A matter of perspective

As spring approaches (slowly, ever so slowly!) I'm always fascinated at how warm it feels when the sun is shining and the temperatures gets up to the high 40s or even into the 50s (Farenheit). After several months of 20s and even below-zero readings, plenty of people are out on a sunny March day without any type of jacket. Your body immediately soaks in the warm(ish) sun, even if you are coming from a heated building with a thermostat set at 70º.

Your body and mind have become somewhat accustomed to really cold weather, even if you complain every day about it.

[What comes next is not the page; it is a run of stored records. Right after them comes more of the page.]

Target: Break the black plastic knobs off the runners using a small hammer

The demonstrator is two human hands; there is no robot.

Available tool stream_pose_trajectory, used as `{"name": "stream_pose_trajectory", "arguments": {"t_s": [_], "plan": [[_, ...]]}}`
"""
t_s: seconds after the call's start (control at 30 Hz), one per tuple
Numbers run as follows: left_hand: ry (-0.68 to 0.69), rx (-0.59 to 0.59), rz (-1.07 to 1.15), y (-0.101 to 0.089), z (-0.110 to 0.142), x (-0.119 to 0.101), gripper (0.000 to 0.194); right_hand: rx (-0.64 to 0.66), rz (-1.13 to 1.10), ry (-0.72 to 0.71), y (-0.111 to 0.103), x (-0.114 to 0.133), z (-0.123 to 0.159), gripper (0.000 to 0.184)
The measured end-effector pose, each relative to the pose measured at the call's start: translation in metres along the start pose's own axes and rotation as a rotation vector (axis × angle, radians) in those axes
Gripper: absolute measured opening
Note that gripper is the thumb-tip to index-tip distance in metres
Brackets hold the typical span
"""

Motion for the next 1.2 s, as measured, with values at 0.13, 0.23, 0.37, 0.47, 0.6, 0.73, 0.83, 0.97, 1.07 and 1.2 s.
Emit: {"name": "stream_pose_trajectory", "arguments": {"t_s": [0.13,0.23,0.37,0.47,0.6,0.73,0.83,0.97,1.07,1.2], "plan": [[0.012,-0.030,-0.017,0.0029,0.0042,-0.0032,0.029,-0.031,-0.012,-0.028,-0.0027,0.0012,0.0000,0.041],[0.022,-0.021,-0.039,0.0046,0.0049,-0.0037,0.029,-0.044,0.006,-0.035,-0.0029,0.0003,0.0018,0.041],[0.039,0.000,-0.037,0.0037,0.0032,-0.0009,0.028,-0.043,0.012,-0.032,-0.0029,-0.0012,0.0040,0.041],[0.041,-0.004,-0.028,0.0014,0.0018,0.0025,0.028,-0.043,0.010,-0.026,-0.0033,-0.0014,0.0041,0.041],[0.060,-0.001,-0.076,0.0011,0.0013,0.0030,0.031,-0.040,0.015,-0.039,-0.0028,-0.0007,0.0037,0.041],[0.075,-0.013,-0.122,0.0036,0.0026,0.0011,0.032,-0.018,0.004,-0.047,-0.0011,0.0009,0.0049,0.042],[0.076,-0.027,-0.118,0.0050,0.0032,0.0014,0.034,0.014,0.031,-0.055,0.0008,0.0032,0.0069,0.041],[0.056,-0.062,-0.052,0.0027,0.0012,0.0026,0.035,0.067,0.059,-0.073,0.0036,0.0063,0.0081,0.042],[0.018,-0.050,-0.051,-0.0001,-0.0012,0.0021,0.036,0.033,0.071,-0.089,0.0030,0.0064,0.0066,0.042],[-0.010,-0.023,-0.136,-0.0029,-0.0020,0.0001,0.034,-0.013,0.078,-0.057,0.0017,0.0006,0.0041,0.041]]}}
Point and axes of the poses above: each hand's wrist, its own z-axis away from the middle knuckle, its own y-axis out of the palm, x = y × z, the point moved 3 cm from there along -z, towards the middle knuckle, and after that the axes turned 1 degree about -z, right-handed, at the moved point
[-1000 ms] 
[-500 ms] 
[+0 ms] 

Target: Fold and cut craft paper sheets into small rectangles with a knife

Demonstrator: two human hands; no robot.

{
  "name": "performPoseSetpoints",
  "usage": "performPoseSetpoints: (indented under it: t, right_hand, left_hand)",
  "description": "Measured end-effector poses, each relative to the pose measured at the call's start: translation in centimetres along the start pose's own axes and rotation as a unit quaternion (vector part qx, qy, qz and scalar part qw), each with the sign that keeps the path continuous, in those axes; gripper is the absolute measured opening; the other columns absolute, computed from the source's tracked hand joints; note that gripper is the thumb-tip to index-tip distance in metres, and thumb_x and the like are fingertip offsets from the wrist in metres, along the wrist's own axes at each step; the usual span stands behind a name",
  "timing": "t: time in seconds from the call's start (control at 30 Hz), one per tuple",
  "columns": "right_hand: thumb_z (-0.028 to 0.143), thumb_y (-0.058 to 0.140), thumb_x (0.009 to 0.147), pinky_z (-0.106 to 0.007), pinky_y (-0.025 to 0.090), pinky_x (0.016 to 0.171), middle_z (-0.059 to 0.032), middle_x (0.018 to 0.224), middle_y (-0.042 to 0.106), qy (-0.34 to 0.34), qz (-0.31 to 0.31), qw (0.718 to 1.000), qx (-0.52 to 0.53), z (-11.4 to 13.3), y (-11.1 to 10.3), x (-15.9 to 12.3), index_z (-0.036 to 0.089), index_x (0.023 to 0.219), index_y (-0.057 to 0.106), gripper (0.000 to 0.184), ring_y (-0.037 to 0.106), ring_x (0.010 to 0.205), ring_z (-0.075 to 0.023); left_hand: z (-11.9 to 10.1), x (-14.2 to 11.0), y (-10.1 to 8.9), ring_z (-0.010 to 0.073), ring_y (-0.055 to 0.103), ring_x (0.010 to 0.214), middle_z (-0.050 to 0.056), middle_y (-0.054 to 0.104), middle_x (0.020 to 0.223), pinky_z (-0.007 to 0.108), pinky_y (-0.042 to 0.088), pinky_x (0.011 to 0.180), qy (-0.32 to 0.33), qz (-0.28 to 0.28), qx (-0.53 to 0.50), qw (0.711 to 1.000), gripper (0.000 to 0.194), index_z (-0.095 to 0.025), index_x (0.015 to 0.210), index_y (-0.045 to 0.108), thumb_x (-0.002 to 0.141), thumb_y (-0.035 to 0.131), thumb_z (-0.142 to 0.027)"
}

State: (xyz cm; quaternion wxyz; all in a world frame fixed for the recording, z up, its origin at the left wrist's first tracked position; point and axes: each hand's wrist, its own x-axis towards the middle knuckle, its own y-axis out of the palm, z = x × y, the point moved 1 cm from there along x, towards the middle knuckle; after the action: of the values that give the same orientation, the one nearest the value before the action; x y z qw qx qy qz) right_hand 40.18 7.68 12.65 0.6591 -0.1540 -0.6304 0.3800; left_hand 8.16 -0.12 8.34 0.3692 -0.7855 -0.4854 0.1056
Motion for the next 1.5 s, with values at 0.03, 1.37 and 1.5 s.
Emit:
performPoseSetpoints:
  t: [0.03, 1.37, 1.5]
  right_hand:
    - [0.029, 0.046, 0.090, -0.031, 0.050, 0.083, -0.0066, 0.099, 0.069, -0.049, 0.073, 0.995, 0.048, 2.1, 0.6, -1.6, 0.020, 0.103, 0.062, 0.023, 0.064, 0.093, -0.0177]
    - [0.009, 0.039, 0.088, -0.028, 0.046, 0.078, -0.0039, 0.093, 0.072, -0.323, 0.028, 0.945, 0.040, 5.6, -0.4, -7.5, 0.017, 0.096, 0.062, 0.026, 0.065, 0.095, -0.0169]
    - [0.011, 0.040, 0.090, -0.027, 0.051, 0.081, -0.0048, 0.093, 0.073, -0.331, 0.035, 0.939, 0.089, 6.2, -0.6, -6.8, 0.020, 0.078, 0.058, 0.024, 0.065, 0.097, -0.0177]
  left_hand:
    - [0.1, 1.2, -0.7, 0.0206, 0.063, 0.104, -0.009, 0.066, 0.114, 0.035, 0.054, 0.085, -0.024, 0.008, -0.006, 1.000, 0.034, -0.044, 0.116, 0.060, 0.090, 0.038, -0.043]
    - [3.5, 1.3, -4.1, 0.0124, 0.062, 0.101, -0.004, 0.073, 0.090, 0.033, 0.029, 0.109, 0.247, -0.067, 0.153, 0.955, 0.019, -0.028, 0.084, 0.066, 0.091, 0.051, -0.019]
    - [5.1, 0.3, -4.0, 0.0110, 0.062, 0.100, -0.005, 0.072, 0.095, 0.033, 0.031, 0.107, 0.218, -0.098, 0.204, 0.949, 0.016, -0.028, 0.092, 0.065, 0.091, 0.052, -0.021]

What is so fascinating to me is how quickly our bodies "forget" the mid-March feeling of 55º and sunshine just a few month later in October (or maybe September). The same temperature and sunshine in the fall is met with a sense of chill after the warm days of summer — and a need to bundle up with at least a sweatshirt, if not a warm jacket. You instinctively want to ward off the weather that six months earlier we embraced with shortsleeves and smiles.


I'm trying to take that lesson to other things in life. Any one situation can be viewed in vastly different ways, depending on how you approach it, and what your expectations were. If you expected a difficult meeting at work, or a really tough test at school, and it was an "average" day, you feel pretty good about having dodged a potential disaster.


That's not to say you should awake each morning with a doomsday attitude, just so the day will seem better by comparison. It's just something I find interesting on a warm(?) spring-like day.